EXERCISE DIRECTIONS — Return exactly the lines of the records below, starting at the line that contains "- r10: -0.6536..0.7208" and ending at the line that contains "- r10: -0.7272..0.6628", with both of those lines kept.

Source records
---

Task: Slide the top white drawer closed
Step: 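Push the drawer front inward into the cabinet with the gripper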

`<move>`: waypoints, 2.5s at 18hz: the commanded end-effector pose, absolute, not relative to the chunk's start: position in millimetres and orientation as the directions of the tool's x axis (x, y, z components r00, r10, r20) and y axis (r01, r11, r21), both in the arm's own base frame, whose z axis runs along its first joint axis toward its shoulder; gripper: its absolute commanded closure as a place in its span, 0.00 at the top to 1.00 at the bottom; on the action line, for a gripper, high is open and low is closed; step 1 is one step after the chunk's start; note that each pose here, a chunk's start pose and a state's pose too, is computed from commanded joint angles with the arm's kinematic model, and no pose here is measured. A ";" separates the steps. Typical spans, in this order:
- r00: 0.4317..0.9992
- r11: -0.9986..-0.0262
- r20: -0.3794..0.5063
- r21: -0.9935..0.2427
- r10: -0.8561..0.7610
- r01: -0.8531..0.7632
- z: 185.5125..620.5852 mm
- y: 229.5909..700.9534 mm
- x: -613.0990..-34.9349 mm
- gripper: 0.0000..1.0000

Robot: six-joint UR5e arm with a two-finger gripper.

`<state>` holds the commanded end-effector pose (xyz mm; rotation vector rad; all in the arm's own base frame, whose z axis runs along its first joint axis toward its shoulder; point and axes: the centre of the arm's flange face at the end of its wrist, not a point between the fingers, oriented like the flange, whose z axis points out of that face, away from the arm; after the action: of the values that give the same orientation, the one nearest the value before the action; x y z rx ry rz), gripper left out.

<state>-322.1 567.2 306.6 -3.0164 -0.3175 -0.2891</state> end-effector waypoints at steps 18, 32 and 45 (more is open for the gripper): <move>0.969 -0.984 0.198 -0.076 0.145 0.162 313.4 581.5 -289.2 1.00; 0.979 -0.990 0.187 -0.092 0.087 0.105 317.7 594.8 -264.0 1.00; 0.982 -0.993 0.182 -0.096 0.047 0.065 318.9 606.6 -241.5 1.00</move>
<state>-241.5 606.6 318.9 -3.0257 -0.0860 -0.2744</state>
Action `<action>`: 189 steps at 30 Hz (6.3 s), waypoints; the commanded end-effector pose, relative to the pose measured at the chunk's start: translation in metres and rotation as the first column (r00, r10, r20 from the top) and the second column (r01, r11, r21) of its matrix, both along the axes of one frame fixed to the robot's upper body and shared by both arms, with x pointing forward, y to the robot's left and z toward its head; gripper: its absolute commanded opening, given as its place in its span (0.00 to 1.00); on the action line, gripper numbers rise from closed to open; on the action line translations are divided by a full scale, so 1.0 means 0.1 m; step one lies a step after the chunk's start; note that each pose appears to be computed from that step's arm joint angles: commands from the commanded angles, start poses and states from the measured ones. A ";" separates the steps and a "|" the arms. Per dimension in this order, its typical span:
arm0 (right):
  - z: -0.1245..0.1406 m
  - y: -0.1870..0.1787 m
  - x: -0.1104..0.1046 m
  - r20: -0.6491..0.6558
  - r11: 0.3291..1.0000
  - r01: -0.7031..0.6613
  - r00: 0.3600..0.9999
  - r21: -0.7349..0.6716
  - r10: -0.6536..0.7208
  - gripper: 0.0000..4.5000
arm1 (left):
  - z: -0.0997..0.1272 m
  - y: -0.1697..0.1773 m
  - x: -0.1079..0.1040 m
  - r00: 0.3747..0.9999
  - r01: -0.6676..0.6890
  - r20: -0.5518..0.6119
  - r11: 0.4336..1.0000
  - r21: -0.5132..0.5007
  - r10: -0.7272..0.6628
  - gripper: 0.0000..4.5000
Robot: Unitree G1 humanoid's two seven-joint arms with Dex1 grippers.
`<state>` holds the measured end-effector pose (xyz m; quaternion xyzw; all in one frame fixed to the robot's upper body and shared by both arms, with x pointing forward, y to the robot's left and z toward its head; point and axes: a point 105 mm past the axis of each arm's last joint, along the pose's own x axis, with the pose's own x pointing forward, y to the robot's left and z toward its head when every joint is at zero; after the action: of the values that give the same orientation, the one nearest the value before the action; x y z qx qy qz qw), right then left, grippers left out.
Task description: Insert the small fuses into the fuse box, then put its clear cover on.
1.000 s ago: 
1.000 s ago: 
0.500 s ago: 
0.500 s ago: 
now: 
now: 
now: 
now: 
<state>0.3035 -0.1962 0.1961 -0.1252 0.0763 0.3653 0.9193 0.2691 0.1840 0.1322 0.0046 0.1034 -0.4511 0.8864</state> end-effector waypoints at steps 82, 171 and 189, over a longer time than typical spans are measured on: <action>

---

ANSWER SPACE —
  - r10: -0.6536..0.7208
  - gripper: 0.0000..4.5000
arm1 (left):
  - z: -0.0997..0.1272 m
  - y: -0.1697..0.1773 m
  - x: -0.1079..0.1040 m
  - r00: 0.3747..0.9999
  - r01: -0.6676..0.6890
  - r20: -0.5518..0.6119
  - r11: 0.4336..1.0000
  - r21: -0.5132..0.5007
  - r10: -0.7272..0.6628

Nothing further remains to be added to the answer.